Overall, the main take from those we spoke to is that Apple's move to scale back its advertising business - much like Microsoft's recent decision to do the same - was inevitable.
Dave Morgan, CEO of US-based ad network Simulmedia, said: "They are a very modest player in the ad space and it makes a lot of sense to step back from it and shift to something simple and automated for publishers for now. This lets them rethink what role Apple should play in advertising. It seems inevitable that they will have to play in ads, not unlike how Amazon does, since it's a half trillion global business closely tied to the delivery of content to consumers, which is a business that they are big players in and intend to be bigger ones. So, yes, net net, Apple's move totally makes sense and is no surprise."
There's one outstanding question
iAd did already offer a self-serve platform for advertisers. In late 2014, Apple took the unusual step of actually partnering with other companies. iAd signed up ad tech partners including Rubicon Project, AdRoll, MediaMath, The Trade Desk, Accordant Media, and Adelphic to oversee programmatic - or automated - ad sales on the platform.
Many of the sources we spoke to questioned what will happen to those partnerships, now that iAd publishers can just sell programmatic advertising on their apps themselves. That's great for publishers and developers as they can now have a direct dialog with their advertisers, but what does that mean for Apple's programmatic ad tech partners?
BuzzFeed's Paczkowski writes that it "doesn't look good" for those partners, who could be hurt (although only slightly, given the size of iAd's business) but the reality is probably more nuanced than that.
Gavin Stirrat, managing director at ad tech company Codewise, said: "A lot of the [advertising] inventory comes from apps who don't have the expertise at selling or at selling programmatic ads, and nor do agencies [and their trading desks] have the scale to pick up a ton of new conversations. These platforms exist to increase levels of automation - Apple pulling back from iAd does not mean the industry will take a step backwards. So if Rubicon, Mediamath, etc. are unhooked, I suspect that inventory will flow into other platforms - and most likely would still be available through Rubicon, Mediamath etc. but via different routes and platforms."
Dave Hendricks, the UK managing director of ad tech company LiveIntent, suggests Apple's recent move to launch its "News" service made it clear it wanted to revert back to becoming more involved in the supply-side of advertising than the demand-side (ad sales.)

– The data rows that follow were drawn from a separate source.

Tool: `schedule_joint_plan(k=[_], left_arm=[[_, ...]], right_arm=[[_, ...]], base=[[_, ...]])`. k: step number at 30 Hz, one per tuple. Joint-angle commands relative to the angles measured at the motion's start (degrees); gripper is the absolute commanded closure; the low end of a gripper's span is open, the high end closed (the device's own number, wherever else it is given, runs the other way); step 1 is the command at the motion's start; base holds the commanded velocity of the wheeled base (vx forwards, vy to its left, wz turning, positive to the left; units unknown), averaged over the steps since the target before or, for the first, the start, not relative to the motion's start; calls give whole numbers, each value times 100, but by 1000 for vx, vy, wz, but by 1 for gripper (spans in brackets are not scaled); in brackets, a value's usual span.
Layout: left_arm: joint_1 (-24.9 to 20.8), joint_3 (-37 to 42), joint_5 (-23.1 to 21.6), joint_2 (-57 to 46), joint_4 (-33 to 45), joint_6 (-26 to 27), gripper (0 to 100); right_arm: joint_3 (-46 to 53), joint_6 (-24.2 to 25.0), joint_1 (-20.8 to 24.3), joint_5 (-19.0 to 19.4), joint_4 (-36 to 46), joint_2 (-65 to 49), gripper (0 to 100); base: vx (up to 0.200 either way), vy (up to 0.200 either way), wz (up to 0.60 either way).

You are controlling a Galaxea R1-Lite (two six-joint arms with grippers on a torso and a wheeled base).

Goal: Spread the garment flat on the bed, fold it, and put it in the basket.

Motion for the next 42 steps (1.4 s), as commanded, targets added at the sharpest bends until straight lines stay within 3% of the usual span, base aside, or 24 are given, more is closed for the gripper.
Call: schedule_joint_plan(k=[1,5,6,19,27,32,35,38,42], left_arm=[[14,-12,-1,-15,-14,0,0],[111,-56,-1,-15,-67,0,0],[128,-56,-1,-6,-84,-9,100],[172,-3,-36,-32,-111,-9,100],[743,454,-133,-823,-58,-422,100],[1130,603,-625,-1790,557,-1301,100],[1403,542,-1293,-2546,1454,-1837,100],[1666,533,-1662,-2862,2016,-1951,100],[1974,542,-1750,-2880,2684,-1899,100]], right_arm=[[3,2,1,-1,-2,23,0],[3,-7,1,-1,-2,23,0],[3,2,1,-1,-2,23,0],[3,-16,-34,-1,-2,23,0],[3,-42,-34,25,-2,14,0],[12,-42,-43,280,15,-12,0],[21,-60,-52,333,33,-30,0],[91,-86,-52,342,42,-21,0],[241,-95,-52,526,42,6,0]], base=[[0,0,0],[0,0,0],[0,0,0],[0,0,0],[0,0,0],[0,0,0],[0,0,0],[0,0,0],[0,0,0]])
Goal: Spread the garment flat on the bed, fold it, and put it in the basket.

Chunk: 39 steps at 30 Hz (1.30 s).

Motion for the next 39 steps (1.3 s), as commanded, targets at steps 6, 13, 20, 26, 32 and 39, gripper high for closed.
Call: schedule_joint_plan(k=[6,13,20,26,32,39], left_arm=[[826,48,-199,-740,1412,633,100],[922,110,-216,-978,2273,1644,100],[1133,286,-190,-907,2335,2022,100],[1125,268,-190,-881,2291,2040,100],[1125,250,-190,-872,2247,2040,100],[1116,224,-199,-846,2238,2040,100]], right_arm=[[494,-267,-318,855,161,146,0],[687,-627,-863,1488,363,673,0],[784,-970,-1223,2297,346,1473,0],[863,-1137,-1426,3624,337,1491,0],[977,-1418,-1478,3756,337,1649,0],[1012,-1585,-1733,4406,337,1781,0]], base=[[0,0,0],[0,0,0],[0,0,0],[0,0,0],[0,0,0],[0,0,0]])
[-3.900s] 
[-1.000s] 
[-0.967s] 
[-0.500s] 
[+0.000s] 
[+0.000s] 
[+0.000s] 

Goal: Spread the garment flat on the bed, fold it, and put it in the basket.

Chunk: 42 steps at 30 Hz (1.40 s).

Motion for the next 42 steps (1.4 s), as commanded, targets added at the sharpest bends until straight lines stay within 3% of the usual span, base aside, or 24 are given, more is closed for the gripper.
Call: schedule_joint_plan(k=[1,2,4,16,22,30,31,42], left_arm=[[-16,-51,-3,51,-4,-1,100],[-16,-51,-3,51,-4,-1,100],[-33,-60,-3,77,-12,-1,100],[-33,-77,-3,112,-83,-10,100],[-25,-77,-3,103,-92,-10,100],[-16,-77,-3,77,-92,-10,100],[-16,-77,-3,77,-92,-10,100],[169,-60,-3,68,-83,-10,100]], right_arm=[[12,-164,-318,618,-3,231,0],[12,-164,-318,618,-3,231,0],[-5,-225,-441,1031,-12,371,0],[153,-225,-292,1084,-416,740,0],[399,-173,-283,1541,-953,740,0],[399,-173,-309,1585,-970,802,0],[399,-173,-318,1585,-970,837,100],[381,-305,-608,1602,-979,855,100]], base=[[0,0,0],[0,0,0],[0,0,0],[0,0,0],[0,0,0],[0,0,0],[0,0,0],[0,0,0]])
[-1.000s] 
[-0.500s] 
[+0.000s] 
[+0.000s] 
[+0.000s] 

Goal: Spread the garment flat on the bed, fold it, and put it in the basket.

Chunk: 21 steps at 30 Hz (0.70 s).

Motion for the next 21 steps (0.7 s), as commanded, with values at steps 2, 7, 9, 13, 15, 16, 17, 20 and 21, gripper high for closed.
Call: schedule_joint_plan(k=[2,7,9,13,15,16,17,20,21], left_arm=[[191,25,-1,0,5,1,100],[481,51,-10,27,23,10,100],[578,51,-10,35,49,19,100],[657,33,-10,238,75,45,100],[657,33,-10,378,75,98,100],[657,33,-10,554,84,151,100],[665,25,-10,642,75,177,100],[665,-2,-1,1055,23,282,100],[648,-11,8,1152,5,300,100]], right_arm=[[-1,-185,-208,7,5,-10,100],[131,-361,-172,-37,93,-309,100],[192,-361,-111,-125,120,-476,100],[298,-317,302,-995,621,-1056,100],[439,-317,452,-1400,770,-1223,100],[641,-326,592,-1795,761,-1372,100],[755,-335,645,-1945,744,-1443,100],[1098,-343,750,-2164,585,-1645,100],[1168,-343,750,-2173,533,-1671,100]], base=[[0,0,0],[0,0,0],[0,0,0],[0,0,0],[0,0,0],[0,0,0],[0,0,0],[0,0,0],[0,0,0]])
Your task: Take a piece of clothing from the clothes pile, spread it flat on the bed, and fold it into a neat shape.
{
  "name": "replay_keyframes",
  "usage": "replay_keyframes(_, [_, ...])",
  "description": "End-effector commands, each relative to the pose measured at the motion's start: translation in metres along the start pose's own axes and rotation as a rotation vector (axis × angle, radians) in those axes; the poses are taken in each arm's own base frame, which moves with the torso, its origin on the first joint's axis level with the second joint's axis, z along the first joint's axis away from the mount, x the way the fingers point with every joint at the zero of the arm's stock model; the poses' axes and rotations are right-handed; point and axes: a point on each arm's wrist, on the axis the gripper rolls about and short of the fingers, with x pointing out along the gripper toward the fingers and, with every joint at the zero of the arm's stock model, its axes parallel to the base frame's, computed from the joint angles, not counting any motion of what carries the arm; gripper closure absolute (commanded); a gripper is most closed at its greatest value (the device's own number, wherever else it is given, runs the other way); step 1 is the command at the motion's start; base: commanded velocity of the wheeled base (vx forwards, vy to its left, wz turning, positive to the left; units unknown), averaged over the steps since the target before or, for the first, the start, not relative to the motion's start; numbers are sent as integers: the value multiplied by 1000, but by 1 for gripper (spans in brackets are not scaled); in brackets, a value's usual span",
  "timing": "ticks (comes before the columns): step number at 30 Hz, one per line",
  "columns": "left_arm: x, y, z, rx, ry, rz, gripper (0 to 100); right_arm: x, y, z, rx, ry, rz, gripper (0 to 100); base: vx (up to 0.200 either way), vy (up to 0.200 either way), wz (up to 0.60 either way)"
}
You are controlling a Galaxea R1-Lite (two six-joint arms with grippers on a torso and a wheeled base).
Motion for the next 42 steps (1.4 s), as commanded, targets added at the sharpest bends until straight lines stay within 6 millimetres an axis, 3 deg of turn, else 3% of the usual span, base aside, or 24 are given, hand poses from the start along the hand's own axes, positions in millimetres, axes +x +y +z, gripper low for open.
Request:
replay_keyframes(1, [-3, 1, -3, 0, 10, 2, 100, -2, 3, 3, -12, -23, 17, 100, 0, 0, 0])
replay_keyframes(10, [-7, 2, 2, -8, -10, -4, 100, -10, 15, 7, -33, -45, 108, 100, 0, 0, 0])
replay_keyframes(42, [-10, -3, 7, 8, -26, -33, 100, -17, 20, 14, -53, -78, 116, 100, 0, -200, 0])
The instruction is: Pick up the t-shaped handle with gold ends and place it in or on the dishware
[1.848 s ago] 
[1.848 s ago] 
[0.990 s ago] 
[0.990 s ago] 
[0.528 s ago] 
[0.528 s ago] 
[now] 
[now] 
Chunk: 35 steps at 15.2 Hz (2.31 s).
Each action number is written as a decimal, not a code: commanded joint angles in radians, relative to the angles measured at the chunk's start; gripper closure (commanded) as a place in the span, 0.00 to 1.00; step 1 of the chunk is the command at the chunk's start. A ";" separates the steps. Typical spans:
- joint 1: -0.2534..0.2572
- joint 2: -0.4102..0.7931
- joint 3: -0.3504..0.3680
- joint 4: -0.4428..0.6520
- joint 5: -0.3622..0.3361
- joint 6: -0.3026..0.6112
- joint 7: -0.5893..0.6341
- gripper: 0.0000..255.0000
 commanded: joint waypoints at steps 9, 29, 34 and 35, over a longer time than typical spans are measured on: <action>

Monetizing mobile traffic is a huge challenge for publishers right now. Anything that helps publishers do this - and avoids the rise of ad blocking on the mobile web -is going to see "rapid adoption," Hendricks adds.
For now, iAd as a business is going nowhere. But the scaling back of its direct sales teams suggests - based on Steve Job's original ambition for the platform - iAd was one of Apple's very rare flops.